_REQUIRED WORK_
Find each line below that includes "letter", then copy it.

== GIVEN INFORMATION ==

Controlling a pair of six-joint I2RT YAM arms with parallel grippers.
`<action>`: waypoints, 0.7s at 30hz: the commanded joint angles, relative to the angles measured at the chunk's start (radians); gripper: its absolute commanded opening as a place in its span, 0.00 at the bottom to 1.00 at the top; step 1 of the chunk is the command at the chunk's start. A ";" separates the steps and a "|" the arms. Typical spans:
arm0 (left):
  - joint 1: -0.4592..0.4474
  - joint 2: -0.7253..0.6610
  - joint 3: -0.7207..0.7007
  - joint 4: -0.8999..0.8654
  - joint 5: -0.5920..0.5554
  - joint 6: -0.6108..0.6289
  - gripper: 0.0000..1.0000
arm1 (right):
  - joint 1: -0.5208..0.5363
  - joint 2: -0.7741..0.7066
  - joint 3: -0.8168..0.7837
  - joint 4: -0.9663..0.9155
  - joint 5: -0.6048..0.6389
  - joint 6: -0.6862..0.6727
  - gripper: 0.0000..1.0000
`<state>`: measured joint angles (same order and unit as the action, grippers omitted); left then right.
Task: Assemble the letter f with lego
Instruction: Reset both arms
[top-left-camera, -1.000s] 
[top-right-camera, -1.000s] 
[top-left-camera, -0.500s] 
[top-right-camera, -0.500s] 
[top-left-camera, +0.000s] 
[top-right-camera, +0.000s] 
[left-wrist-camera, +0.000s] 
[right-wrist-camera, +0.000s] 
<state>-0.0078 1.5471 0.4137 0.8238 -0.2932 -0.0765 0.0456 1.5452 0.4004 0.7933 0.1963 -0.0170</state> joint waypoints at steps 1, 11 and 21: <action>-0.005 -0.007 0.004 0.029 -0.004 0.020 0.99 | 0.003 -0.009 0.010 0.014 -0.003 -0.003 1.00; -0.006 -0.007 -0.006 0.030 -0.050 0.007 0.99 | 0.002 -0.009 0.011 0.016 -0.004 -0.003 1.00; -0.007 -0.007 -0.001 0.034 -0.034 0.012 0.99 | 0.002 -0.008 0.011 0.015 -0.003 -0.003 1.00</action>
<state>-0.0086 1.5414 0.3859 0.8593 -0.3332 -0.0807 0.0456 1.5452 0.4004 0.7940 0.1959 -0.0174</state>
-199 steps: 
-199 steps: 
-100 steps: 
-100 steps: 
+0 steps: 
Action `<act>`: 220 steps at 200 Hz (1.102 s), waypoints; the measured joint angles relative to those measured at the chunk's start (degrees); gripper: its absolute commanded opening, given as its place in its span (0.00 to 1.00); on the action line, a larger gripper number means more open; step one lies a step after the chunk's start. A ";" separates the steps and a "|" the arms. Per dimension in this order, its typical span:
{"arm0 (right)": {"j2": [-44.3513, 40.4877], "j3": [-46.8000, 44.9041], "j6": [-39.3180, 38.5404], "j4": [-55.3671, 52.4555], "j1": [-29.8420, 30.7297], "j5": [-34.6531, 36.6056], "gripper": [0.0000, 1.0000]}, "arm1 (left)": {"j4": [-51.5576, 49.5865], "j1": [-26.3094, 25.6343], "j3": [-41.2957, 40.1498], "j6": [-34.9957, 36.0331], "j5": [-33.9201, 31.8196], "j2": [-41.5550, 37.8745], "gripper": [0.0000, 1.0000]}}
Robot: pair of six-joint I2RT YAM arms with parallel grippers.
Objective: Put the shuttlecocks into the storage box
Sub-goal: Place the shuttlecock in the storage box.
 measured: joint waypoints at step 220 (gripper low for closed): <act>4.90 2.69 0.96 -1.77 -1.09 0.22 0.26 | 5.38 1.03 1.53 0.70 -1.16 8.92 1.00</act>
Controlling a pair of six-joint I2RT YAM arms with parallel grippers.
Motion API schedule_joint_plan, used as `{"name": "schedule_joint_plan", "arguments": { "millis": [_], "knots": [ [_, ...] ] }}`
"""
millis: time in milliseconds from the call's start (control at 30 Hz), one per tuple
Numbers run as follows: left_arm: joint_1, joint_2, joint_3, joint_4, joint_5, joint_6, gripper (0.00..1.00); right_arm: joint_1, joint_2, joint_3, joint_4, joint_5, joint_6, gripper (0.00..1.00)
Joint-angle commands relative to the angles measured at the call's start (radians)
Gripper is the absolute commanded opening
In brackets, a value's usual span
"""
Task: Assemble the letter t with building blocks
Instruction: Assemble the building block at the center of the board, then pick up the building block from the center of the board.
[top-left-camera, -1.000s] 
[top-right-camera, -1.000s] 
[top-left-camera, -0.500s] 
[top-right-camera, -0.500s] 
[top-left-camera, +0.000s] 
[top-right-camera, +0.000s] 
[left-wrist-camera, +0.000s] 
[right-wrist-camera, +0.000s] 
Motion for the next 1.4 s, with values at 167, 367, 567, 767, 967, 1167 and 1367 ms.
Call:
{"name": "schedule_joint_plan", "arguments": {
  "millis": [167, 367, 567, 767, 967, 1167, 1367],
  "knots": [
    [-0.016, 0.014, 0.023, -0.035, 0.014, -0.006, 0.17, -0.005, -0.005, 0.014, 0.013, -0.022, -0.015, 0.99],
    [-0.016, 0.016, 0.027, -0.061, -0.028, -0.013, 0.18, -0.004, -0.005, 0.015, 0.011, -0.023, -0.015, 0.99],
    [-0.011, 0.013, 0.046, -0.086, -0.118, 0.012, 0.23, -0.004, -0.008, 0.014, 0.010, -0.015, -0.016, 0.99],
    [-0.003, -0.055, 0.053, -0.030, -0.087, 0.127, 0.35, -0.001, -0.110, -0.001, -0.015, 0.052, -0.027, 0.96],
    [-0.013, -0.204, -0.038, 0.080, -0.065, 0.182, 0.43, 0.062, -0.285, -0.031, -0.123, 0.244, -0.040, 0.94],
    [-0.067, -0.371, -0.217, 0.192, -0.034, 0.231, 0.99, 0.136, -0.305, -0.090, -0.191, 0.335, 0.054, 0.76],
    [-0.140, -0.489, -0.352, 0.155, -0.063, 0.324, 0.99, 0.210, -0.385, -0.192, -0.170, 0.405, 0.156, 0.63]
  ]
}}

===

_OUTPUT FOR THIS EXERCISE_
Task: Assemble the letter f with lego
Task: Assemble the letter t with building blocks

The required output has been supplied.